_WORK INSTRUCTIONS_.
Locate "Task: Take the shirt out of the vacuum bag" in the listing below, then output the line holding it and every line after it, exactly and with nothing else.

_AVAILABLE DATA_.
::::::::::

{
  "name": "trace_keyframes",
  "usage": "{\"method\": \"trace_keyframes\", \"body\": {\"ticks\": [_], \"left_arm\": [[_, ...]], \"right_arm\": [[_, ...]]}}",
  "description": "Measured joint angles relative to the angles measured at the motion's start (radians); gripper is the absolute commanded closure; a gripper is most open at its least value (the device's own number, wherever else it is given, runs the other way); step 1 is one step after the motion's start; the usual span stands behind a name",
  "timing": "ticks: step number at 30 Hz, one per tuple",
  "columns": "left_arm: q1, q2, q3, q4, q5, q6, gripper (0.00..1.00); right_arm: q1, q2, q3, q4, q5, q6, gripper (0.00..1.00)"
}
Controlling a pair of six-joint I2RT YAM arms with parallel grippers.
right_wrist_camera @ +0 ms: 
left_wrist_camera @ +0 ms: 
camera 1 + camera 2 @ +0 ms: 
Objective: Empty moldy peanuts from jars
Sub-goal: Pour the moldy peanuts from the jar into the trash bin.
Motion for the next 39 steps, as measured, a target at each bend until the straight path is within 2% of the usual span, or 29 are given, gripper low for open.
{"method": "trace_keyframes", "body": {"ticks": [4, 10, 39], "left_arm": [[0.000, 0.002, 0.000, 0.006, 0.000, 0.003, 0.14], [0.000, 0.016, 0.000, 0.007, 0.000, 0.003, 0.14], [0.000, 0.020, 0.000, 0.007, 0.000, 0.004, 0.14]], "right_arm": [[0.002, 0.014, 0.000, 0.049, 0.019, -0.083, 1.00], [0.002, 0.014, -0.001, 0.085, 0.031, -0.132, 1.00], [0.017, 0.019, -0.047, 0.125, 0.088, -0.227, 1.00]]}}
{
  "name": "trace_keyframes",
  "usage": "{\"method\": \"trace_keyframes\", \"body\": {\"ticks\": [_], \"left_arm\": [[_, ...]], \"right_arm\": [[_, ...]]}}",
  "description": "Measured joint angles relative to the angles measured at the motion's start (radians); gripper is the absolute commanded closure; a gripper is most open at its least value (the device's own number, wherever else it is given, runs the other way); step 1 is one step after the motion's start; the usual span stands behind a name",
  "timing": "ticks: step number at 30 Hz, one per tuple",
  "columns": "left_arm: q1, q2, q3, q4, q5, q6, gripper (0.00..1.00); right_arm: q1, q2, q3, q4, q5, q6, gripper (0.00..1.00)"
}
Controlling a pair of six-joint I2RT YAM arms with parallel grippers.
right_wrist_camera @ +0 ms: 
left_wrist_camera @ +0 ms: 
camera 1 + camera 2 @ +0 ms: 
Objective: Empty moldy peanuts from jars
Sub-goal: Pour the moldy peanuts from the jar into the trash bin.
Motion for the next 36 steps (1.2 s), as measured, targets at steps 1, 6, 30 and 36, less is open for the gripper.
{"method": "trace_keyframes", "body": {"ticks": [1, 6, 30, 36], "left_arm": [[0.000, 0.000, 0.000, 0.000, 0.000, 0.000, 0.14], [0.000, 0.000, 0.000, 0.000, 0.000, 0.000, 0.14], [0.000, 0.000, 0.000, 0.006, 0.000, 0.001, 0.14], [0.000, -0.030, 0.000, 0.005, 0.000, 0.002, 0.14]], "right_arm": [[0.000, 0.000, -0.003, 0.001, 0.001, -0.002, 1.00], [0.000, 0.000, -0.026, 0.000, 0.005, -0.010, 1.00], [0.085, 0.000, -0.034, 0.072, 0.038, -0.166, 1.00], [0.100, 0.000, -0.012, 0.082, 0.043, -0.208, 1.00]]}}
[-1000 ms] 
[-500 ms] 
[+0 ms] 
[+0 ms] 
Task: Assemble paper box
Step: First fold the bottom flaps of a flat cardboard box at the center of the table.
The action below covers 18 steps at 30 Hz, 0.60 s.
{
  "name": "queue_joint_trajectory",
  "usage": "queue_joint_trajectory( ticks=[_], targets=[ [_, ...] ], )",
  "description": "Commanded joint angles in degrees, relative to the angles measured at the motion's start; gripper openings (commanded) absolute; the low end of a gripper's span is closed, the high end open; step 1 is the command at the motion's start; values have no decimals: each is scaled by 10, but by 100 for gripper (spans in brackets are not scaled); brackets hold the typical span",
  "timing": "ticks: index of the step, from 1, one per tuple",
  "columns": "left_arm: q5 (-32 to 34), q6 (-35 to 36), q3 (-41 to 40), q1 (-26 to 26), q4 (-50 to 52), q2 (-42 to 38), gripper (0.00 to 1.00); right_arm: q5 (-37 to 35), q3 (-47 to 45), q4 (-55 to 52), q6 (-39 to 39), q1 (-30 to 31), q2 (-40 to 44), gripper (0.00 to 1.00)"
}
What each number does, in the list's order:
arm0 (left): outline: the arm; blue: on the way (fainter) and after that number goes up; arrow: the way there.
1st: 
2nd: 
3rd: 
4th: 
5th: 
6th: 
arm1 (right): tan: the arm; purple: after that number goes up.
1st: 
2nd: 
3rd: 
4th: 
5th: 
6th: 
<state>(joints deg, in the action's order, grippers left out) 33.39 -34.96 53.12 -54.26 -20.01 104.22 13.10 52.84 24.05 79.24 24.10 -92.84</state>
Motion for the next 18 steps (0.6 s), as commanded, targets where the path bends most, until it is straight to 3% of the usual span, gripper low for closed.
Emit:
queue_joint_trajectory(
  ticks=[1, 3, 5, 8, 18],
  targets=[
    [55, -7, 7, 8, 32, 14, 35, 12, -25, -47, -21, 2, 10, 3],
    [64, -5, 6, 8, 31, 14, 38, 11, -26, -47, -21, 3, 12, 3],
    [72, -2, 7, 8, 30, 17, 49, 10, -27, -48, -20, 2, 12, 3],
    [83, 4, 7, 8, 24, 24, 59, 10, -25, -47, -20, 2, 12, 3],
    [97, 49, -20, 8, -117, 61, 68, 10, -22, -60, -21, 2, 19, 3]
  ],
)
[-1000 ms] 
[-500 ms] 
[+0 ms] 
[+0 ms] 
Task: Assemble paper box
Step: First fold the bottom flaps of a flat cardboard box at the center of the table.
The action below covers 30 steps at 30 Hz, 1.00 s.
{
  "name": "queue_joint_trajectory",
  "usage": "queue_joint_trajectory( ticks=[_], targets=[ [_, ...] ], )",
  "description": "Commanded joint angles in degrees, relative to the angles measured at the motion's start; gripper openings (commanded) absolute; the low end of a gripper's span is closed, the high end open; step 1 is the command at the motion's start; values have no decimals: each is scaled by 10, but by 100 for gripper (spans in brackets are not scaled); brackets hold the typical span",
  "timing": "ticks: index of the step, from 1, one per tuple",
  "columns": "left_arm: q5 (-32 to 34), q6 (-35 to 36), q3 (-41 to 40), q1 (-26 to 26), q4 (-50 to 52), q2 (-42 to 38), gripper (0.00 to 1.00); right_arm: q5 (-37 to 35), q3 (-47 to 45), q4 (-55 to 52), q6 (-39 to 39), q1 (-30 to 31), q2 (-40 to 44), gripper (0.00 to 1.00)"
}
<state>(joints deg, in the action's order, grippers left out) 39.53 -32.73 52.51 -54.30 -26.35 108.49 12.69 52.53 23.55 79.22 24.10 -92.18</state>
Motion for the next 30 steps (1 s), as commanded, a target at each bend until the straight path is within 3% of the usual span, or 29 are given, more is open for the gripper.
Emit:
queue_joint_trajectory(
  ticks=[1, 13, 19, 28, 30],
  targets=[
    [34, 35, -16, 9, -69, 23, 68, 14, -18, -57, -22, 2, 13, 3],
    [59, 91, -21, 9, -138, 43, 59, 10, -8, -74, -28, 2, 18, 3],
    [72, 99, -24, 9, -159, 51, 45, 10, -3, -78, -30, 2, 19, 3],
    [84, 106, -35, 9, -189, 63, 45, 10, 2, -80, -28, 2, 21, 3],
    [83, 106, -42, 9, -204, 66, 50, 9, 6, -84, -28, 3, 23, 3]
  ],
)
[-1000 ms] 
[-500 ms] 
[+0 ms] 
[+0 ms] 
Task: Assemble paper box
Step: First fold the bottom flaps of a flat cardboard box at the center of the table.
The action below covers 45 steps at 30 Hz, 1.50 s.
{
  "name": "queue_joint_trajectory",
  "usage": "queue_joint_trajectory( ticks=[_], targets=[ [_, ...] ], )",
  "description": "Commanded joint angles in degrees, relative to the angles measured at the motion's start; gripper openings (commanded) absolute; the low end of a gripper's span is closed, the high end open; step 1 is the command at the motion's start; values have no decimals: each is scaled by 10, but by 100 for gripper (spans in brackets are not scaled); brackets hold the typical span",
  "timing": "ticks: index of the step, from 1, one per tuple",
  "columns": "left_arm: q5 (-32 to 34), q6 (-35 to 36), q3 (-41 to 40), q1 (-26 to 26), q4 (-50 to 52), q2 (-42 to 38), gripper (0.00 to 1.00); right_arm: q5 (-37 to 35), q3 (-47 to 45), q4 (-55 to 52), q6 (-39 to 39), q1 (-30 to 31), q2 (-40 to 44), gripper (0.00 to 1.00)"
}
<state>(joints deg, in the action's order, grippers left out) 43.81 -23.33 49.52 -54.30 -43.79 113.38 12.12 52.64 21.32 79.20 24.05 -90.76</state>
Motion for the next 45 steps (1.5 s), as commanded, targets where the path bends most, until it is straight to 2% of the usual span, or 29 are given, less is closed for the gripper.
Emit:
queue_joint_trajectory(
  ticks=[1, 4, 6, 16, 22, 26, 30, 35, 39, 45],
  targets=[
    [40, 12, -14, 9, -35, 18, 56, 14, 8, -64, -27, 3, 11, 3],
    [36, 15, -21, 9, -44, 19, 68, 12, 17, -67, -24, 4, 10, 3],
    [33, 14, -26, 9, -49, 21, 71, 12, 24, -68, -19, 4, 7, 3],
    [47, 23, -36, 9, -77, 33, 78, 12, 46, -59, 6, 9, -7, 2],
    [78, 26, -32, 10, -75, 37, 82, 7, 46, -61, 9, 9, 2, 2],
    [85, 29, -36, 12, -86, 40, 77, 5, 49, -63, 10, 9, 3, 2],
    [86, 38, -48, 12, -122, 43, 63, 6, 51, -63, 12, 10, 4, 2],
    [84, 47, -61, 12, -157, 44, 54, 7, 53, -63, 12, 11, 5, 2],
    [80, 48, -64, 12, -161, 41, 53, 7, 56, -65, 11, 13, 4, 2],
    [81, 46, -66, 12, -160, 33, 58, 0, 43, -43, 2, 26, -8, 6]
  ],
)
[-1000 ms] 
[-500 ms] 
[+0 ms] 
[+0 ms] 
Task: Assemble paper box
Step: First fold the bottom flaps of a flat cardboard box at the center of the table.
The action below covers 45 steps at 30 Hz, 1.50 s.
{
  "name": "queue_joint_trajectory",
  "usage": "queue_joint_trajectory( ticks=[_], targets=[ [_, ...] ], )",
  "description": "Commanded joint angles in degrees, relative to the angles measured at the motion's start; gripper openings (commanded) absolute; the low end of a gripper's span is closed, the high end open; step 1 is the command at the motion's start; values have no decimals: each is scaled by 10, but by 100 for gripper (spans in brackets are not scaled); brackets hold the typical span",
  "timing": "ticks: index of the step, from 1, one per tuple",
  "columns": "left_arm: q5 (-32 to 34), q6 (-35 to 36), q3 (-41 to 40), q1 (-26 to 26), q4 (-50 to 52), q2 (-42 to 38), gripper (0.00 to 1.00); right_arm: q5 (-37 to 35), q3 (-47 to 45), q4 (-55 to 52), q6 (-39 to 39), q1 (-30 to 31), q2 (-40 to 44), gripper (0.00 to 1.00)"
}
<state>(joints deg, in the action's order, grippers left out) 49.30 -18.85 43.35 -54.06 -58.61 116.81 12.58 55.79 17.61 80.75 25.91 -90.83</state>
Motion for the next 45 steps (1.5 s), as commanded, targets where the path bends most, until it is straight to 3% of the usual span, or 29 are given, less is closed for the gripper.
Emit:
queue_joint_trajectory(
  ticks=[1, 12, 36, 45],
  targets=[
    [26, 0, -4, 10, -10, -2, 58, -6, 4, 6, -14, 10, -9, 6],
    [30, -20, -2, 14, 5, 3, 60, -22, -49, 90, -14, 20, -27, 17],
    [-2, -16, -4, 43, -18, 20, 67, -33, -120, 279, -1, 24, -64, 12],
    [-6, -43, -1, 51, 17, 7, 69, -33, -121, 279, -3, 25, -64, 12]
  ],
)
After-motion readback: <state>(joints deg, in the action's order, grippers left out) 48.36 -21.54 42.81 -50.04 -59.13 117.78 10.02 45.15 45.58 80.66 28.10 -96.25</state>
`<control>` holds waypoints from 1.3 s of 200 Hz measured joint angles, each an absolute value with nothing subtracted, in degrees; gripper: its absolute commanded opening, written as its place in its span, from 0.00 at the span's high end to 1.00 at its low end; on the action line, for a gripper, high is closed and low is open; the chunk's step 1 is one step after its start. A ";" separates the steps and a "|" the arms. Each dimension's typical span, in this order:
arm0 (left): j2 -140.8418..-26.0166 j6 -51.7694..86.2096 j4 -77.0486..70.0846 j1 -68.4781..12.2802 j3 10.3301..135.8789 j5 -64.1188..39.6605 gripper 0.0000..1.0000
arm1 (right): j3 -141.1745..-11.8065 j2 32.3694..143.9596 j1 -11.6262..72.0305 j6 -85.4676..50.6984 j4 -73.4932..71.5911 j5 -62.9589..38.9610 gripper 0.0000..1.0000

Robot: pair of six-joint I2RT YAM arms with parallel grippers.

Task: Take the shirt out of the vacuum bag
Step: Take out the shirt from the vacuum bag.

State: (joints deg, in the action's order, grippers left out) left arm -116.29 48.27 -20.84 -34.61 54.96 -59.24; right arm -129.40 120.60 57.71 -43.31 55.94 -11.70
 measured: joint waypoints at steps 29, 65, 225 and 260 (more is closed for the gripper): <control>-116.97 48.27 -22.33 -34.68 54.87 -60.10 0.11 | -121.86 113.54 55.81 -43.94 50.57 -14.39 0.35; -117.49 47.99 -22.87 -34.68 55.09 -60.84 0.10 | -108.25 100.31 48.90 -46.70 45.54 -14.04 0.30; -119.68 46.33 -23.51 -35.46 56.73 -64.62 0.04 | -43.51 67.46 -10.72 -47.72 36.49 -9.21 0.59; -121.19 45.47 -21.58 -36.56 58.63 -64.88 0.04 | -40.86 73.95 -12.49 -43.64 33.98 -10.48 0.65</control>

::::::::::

_RESULT_.
Task: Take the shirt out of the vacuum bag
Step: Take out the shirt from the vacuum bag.

State: (joints deg, in the action's order, grippers left out) left arm -116.29 48.27 -20.84 -34.61 54.96 -59.24; right arm -129.40 120.60 57.71 -43.31 55.94 -11.70
 measured: joint waypoints at steps 29, 65, 225 and 260 (more is closed for the gripper): <control>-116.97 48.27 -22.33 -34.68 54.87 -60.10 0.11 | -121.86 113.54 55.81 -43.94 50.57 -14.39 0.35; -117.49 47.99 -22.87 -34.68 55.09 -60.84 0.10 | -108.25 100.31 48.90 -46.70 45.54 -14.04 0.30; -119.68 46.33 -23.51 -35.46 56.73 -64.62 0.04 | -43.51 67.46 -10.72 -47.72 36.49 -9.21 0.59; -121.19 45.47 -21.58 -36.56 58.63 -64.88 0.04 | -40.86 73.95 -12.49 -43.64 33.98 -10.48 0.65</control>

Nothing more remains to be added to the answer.